# Transfast dye experience?



## shawnr5 (Feb 16, 2011)

Has anyone used Transfast dye before? I want some wood to be really black, but I don't want to spend $50 for a small sheet of ebony. I picked up some of the powdered dye and am going to try it this weekend, but wanted any tips anyone has. I plan to try it on both multiplex and birdseye maple.

Thanks


----------



## marcus sr (Jun 5, 2011)

its buggin me now because i cant remember what site it was on,but ive seen a natural tea stain with an iron content and something else mate (household objects) which make a black natural stain,ill have a look and send you a link if you want

marcus


----------



## NightKnight (Dec 16, 2009)

Here is a link on Ebonising wood:

http://www.egcc.biz/...e/ebonising.htm


----------



## marcus sr (Jun 5, 2011)

NightKnight said:


> Here is a link on Ebonising wood:
> 
> http://www.egcc.biz/...e/ebonising.htm


nicely done aaron,vinegar not tea,i knew id seen something along them lines


----------



## shawnr5 (Feb 16, 2011)

Thanks, guys. I'm going to try the aniline dye I bought and I'll post the results. I may try these other methods in the future. I want to try soaking the wood in the dye while pulling a vacuum on the container. I might try throwing in one of my mesquite forks as well, for the heck of it.


----------



## AZshooter (May 1, 2011)

India Ink does a great job...easy to find (art/ hobby supplies)...soaks in well...


----------



## Hrawk (Oct 25, 2010)

I'm not sure about black, but I have been making a few wooden toys for my niece.

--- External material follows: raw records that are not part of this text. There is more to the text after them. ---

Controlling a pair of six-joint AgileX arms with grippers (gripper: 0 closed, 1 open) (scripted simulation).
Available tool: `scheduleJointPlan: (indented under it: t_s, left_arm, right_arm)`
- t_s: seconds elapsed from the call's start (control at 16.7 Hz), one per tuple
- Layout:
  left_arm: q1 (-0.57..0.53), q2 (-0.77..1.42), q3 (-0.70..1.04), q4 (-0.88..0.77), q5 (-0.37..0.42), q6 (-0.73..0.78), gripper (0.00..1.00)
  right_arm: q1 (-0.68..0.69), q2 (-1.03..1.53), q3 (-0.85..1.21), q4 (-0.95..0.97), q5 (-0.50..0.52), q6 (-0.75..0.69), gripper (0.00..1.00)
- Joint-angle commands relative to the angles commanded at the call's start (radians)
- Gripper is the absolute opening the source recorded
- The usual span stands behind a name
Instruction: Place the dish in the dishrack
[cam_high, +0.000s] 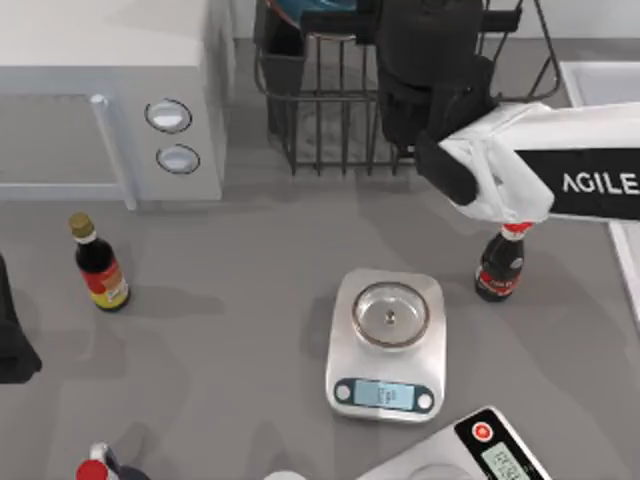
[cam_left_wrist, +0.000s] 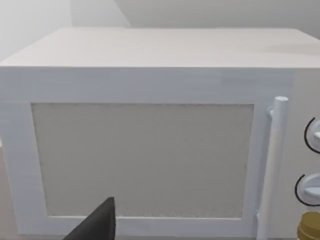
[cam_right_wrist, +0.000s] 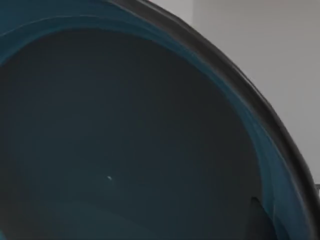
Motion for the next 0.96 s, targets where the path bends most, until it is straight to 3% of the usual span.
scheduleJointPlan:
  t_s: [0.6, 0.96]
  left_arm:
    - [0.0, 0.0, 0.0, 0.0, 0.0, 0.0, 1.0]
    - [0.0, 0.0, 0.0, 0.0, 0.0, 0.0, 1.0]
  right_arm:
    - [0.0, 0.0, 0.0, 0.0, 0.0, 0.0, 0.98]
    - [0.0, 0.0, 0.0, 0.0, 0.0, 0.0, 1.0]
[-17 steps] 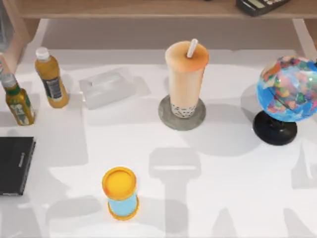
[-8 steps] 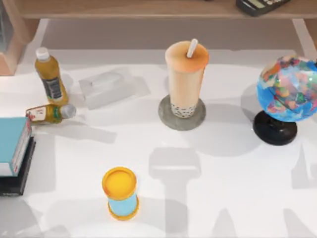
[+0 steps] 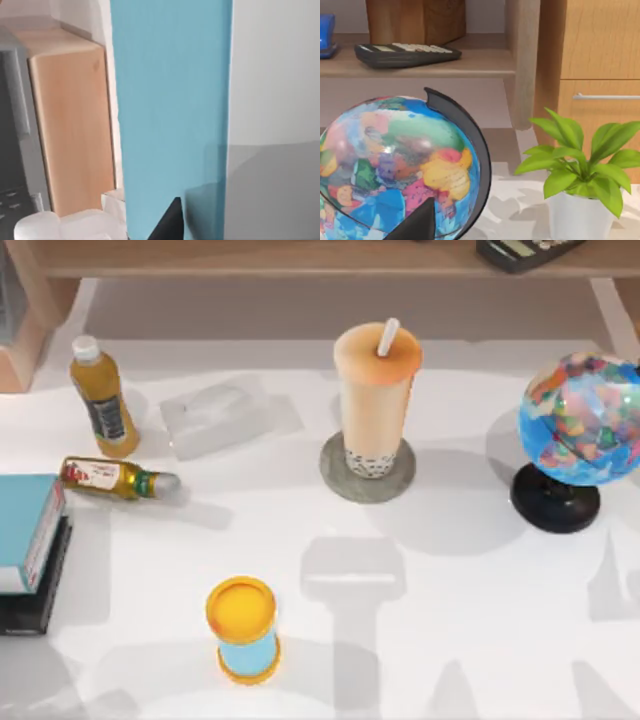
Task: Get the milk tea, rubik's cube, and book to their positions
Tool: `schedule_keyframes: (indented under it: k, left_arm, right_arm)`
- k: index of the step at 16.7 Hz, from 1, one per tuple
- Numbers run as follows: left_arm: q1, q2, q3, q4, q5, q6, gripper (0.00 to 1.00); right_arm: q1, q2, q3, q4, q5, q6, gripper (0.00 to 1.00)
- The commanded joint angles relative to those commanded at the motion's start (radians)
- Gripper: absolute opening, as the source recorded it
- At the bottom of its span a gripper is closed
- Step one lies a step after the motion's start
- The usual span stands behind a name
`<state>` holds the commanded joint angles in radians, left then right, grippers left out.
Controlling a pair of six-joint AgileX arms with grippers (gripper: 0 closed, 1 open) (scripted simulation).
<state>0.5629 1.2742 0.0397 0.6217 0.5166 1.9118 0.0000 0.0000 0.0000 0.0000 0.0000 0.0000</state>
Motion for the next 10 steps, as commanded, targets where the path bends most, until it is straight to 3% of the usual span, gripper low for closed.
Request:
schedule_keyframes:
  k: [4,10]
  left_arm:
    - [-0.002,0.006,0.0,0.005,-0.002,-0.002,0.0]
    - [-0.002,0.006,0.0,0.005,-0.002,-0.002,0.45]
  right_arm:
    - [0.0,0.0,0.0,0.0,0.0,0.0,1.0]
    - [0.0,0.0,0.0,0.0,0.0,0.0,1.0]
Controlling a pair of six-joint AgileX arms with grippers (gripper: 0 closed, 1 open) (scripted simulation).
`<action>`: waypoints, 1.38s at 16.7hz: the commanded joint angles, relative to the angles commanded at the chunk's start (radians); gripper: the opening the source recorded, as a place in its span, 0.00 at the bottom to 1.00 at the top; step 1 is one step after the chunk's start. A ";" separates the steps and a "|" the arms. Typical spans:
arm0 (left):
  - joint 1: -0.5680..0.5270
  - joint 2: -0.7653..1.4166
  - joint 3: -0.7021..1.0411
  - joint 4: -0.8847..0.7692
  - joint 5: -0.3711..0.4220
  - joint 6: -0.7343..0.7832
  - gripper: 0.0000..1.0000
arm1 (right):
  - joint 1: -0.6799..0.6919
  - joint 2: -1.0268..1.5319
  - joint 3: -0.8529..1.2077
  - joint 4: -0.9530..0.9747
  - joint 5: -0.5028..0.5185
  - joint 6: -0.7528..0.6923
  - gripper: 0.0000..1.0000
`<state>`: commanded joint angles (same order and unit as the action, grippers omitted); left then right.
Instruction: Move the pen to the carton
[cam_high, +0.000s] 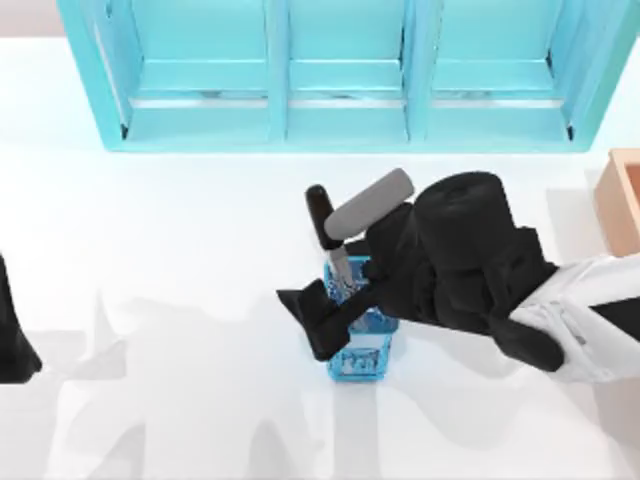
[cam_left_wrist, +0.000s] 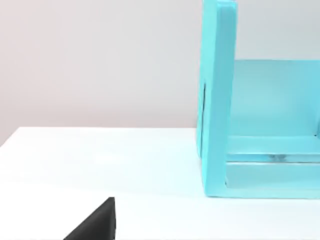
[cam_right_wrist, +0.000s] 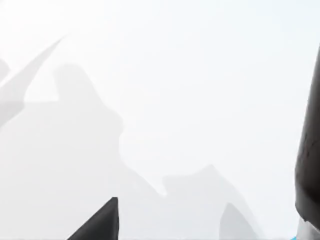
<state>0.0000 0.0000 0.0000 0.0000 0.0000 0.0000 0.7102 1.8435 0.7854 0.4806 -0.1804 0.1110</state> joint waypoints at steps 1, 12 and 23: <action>0.000 0.000 0.000 0.000 0.000 0.000 1.00 | 0.000 0.000 0.000 0.000 0.000 0.000 0.00; 0.000 0.000 0.000 0.000 0.000 0.000 1.00 | -0.021 -0.027 0.012 -0.035 -0.025 -0.011 0.00; 0.000 0.000 0.000 0.000 0.000 0.000 1.00 | -0.382 -0.469 0.134 -0.710 -0.327 -0.245 0.00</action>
<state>0.0000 0.0000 0.0000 0.0000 0.0000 0.0000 0.3282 1.3744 0.9190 -0.2293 -0.5075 -0.1338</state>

I stumbled across this product :

http://www.ubeaut.com.au/dye.html

It gives the most amazing finish in wood.


----------



## shawnr5 (Feb 16, 2011)

Hrawk said:


> I'm not sure about black, but I have been making a few wooden toys for my niece.
> 
> I stumbled across this product :
> 
> ...


That stuff looks pretty cool. Aside from being nontoxic, it sounds like the TransTint dye. I'll have to try the TransFast I picked up and then try some other methods and products next time around.


----------



## redsoxvw (Oct 1, 2011)

Ive experienced trans fast dye....I refinished my epiphone les paul from original black, to a ummmmm a more custom color lol..I found the trans fast dye easy to work with....possibility's are endless.....heres a couple pics....good luck!


----------



## flippinout (Jul 16, 2010)

I like the results that black india ink mixed with denatured alcohol provides.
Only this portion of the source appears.